» **Task**
Consider the listing below. Extract exactly the lines from the line containing "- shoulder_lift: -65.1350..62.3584" to the line containing "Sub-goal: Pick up", both included.

» **Input records**
● ● ● ● ●

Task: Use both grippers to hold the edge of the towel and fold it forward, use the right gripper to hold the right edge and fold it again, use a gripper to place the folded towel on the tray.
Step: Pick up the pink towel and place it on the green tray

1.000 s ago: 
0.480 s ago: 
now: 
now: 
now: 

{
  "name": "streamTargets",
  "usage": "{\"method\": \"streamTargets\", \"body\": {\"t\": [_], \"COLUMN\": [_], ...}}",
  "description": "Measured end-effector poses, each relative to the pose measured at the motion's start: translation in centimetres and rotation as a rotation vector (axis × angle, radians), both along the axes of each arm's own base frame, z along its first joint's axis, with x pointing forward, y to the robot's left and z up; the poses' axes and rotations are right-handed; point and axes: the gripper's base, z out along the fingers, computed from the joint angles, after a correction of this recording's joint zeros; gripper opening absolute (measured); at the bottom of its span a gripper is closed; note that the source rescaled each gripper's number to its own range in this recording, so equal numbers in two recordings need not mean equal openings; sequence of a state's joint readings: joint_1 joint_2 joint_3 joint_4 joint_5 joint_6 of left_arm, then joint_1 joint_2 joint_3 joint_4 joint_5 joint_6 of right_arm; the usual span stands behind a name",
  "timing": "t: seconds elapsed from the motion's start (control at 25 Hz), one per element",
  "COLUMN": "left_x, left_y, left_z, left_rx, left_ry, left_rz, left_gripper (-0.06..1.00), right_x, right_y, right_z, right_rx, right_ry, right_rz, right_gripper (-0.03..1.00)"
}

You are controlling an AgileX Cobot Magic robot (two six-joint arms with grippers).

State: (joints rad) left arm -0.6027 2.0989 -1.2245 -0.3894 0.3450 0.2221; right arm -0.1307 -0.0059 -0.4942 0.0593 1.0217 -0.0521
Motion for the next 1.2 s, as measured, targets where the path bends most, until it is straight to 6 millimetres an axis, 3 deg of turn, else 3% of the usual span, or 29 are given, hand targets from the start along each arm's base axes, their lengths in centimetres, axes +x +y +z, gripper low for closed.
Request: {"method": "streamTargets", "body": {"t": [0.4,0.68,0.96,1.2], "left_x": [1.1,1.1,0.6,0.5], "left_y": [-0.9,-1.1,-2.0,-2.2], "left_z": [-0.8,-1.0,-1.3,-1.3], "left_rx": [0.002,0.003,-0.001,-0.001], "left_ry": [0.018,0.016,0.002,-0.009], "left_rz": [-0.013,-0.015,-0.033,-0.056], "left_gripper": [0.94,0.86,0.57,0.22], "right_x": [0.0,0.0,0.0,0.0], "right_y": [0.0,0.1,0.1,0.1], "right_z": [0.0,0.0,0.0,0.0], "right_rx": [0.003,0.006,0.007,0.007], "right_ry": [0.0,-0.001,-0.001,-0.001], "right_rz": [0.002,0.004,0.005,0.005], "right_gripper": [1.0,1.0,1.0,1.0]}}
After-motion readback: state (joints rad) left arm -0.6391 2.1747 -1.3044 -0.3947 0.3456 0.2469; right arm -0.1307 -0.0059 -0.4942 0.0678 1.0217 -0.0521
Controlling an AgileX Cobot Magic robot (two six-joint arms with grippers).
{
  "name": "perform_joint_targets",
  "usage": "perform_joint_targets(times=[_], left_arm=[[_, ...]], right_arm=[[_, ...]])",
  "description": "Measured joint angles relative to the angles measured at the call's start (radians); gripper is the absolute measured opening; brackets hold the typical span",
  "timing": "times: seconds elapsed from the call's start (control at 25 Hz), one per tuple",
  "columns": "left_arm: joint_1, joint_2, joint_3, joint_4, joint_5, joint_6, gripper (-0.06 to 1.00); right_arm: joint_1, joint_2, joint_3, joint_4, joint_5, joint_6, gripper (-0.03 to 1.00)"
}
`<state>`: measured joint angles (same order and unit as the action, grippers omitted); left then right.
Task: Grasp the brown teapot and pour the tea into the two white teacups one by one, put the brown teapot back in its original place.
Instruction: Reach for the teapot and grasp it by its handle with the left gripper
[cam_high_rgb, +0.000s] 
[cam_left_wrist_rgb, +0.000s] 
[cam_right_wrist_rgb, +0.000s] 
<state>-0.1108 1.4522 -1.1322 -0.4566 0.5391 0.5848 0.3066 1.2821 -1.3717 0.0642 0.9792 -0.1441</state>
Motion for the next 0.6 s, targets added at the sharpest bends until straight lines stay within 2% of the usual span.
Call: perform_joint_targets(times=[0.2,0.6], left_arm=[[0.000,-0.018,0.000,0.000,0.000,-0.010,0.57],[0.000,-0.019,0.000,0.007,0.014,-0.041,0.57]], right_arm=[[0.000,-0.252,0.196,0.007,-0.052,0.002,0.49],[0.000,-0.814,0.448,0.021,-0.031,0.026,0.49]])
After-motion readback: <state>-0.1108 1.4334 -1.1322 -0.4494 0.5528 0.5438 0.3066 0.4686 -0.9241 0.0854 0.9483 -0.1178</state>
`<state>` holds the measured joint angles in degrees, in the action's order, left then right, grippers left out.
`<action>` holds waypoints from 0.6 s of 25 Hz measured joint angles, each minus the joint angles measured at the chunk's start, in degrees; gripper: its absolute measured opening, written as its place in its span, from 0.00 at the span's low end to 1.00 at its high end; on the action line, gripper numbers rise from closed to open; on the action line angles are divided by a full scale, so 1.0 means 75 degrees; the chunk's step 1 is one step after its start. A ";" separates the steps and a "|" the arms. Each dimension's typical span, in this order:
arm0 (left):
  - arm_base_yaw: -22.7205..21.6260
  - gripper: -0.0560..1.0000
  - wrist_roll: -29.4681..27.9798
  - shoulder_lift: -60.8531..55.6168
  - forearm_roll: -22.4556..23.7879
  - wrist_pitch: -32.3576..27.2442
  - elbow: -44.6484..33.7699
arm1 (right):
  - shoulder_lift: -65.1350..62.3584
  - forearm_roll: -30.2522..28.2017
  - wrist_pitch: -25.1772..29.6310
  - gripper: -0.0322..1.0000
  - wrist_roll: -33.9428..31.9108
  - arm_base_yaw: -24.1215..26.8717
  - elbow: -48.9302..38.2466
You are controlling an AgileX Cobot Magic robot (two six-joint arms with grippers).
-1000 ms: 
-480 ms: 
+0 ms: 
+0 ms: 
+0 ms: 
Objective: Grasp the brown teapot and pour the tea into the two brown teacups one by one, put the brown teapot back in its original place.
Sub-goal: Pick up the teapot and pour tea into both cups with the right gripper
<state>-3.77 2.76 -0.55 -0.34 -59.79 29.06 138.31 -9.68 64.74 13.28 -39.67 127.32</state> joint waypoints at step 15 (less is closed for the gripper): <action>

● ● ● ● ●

» **Answer to this problem**
  - shoulder_lift: -65.1350..62.3584
  - forearm_roll: -30.2522..28.2017
  - wrist_pitch: -25.1772..29.6310
  - gripper: -0.0322..1.0000
  - wrist_roll: -33.9428..31.9108
  - arm_base_yaw: -24.1215..26.8717
  - elbow: -48.9302..38.2466
You are controlling an AgileX Cobot Magic robot (two six-joint arms with grippers).
-1000 ms: 
-480 ms: 
+0 ms: 
+0 ms: 
+0 ms: 
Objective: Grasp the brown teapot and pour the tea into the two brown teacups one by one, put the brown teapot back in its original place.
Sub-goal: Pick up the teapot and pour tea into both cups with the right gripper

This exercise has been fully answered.